_Prompt_
Every line of the material below that contains the string "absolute" must appear in the answer.

_Given information_
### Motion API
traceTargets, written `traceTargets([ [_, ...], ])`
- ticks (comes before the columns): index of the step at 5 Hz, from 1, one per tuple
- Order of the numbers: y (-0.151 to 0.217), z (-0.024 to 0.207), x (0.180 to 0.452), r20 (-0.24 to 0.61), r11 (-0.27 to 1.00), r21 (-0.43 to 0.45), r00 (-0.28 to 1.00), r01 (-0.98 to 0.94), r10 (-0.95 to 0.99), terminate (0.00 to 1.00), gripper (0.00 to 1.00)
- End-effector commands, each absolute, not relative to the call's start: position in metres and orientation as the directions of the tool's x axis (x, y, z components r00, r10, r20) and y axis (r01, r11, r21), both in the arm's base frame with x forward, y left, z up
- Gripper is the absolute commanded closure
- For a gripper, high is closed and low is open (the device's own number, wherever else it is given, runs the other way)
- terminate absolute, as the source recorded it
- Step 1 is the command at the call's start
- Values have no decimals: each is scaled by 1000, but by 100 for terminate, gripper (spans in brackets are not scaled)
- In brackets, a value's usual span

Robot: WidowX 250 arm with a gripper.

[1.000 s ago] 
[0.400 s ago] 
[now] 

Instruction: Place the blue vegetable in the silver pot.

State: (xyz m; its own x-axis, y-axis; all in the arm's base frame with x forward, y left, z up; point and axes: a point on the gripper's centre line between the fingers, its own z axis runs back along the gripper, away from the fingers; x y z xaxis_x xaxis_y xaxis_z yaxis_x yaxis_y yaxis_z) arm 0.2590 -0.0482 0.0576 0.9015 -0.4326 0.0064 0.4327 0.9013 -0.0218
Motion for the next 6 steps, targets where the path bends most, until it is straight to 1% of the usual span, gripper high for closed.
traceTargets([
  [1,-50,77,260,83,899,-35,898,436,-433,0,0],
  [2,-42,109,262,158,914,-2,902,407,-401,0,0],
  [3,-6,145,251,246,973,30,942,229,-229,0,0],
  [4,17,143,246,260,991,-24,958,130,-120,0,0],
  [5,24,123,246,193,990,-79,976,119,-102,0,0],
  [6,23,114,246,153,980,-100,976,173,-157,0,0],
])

_Task output_
- End-effector commands, each absolute, not relative to the call's start: position in metres and orientation as the directions of the tool's x axis (x, y, z components r00, r10, r20) and y axis (r01, r11, r21), both in the arm's base frame with x forward, y left, z up
- Gripper is the absolute commanded closure
- terminate absolute, as the source recorded it

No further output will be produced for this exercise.